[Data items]

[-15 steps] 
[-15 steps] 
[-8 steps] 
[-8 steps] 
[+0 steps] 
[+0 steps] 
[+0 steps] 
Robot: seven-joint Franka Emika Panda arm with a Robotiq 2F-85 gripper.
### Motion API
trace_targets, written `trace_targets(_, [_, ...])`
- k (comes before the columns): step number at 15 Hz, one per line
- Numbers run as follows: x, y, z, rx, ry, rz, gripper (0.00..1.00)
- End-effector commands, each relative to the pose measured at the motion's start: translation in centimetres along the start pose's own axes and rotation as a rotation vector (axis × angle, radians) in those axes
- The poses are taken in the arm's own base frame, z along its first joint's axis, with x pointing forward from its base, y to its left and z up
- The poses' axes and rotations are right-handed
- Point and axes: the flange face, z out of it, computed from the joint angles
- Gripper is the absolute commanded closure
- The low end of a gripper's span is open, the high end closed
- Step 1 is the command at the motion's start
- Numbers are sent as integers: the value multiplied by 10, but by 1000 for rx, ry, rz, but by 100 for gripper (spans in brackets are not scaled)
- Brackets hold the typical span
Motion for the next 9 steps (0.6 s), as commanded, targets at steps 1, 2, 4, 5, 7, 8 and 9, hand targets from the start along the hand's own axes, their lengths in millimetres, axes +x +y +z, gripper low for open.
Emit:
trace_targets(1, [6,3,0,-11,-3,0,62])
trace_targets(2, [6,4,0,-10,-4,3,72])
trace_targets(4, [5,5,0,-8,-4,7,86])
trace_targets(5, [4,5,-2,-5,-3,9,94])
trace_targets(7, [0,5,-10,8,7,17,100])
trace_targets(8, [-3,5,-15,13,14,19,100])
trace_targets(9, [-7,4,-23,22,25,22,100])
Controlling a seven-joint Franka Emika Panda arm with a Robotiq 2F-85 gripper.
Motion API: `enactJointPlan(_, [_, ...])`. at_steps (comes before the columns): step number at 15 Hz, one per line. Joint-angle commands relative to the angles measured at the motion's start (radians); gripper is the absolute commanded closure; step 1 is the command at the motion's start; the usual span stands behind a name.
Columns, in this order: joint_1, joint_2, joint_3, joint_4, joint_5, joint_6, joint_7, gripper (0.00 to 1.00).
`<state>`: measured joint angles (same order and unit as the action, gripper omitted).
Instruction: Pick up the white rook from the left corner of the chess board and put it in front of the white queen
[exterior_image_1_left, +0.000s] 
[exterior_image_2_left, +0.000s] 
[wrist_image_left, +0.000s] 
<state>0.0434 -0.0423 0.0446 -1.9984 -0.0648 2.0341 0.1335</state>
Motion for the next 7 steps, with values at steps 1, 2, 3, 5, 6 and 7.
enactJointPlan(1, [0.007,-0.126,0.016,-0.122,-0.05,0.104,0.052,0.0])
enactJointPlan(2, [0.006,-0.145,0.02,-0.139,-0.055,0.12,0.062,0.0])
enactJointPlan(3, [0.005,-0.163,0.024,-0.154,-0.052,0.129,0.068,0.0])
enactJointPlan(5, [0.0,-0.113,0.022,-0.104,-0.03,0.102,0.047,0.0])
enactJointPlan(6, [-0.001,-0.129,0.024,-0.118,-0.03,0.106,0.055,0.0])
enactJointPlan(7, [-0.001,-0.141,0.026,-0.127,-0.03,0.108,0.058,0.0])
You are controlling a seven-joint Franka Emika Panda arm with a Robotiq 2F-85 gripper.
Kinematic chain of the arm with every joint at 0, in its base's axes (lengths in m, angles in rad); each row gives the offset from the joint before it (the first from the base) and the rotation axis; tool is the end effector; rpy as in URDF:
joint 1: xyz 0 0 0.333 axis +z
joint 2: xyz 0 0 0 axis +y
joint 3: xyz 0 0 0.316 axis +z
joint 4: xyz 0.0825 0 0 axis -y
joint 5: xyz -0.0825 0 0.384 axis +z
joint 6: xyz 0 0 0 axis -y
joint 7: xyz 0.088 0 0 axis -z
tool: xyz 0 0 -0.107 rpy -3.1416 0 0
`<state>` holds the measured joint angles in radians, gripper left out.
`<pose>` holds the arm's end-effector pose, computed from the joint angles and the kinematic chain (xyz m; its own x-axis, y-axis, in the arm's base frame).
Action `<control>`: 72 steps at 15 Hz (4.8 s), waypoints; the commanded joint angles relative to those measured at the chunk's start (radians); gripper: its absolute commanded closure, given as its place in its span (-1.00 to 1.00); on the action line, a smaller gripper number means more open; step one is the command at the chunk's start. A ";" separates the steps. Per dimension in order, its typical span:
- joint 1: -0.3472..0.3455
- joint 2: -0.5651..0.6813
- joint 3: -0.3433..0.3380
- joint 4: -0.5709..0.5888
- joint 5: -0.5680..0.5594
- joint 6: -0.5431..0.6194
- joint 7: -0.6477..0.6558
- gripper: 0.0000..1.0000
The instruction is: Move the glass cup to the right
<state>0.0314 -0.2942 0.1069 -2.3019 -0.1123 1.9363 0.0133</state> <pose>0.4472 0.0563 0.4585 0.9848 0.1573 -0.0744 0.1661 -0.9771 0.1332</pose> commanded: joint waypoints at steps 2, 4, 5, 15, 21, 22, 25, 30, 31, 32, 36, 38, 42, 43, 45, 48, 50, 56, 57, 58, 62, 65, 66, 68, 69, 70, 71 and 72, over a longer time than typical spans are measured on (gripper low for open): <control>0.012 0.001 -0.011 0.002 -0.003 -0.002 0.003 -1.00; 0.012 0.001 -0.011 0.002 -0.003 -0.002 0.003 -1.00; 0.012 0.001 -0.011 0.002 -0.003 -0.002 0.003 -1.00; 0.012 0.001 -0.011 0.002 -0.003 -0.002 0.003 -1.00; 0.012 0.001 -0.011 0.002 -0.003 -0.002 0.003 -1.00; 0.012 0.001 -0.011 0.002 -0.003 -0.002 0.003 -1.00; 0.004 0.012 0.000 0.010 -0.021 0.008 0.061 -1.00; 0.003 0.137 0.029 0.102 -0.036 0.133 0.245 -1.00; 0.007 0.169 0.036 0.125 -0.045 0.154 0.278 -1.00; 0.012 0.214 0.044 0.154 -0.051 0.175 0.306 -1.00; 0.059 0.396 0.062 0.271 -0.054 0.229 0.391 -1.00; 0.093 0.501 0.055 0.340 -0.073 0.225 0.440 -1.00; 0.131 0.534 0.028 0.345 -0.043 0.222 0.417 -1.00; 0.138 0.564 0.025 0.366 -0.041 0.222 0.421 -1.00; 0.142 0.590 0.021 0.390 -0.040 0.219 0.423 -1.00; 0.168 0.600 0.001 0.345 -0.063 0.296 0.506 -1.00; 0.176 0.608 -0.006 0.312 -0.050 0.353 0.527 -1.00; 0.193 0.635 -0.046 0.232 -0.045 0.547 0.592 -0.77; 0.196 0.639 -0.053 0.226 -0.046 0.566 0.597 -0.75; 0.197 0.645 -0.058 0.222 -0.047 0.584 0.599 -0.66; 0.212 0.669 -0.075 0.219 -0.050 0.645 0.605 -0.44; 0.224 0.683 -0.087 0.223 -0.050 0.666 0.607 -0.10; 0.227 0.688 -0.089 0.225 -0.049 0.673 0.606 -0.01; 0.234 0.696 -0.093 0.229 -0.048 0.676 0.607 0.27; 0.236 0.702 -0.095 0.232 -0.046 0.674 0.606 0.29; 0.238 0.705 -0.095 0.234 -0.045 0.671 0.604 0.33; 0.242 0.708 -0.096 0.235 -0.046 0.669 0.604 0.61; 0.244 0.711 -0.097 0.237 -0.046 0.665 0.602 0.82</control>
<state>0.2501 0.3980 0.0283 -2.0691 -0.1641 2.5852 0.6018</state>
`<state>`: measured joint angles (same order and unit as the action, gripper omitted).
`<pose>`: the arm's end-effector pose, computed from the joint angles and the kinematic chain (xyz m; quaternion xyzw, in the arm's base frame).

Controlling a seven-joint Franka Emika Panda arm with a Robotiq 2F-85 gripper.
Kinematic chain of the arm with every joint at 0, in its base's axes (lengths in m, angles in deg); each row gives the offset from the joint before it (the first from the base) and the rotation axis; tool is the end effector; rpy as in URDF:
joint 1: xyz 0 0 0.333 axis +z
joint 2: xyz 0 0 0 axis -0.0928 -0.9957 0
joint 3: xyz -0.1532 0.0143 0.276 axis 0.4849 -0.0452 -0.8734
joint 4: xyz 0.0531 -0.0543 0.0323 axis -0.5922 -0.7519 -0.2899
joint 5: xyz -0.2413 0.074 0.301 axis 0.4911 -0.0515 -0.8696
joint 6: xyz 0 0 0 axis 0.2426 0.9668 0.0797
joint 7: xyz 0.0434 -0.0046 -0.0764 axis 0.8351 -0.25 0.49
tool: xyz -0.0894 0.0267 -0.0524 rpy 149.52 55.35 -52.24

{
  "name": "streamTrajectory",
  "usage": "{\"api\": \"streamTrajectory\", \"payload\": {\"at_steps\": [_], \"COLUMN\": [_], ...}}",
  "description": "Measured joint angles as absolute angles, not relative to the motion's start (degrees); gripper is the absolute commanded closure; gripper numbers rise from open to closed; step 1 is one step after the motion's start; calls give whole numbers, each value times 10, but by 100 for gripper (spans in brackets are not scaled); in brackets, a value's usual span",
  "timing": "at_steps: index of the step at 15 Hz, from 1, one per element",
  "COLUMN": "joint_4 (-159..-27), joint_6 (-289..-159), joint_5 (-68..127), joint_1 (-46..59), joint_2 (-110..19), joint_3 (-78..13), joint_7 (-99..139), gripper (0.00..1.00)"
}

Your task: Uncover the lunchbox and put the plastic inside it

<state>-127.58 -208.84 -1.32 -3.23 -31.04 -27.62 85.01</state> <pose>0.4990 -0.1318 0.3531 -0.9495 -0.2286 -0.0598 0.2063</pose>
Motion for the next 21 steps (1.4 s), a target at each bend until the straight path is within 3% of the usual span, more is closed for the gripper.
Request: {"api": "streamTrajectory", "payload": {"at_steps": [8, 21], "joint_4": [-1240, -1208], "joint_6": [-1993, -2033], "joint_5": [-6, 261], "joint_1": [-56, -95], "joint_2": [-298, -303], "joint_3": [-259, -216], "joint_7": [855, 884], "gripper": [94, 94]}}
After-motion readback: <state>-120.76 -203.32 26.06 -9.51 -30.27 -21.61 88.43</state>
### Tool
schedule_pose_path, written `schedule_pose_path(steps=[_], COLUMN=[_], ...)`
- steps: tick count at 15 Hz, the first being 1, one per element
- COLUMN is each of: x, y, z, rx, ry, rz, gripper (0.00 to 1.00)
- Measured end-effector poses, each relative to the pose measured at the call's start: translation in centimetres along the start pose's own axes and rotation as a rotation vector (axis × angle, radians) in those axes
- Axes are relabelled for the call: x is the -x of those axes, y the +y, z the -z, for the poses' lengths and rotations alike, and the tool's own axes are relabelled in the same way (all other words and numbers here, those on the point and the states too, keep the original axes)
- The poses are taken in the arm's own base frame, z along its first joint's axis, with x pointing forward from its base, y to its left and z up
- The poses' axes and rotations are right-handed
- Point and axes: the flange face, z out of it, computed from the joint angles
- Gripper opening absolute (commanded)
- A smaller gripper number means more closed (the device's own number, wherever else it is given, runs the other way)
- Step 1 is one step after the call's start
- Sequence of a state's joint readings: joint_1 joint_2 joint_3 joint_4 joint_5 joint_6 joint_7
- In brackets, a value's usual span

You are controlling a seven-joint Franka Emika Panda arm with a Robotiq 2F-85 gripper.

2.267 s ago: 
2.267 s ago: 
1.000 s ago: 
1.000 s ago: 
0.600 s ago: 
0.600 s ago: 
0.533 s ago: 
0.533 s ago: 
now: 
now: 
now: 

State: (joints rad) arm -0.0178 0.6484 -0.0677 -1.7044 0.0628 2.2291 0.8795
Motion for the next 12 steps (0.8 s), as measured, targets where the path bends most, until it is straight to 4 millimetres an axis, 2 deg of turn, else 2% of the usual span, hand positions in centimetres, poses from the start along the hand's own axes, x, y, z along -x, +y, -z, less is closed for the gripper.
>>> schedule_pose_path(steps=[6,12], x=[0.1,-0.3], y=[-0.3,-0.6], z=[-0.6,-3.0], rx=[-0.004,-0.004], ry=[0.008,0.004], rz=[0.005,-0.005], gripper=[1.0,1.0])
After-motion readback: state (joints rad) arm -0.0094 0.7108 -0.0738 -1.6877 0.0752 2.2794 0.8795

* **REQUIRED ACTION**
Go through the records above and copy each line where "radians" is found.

* **ANSWER TO THIS TASK**
- End-effector commands, each relative to the pose measured at the motion's start: translation in centimetres along the start pose's own axes and rotation as a rotation vector (axis × angle, radians) in those axes
Motion API: `enactJointPlan(_, [_, ...])`. at_steps (comes before the columns): step number at 15 Hz, one per line. Joint-angle commands relative to the angles measured at the motion's start (radians); gripper is the absolute commanded closure; step 1 is the command at the motion's start; the usual span stands behind a name.
`<state>` holds the measured joint angles in radians, gripper left out.
Action `<control>`: 72 steps at 15 Hz (4.8 s), waypoints; the commanded joint angles relative to those measured at the chunk's start (radians); gripper: its absolute commanded closure, given as its place in its span (-1.00 to 1.00); on the action line, a smaller gripper number means more open; step one is the command at the chunk's start. A ";" separates the steps. Per dimension in order, its typical span:
- Measured end-effector poses, each relative to the pose measured at the call's start: translation in centimetres along the start pose's own axes and rotation as a rotation vector (axis × angle, radians) in those axes

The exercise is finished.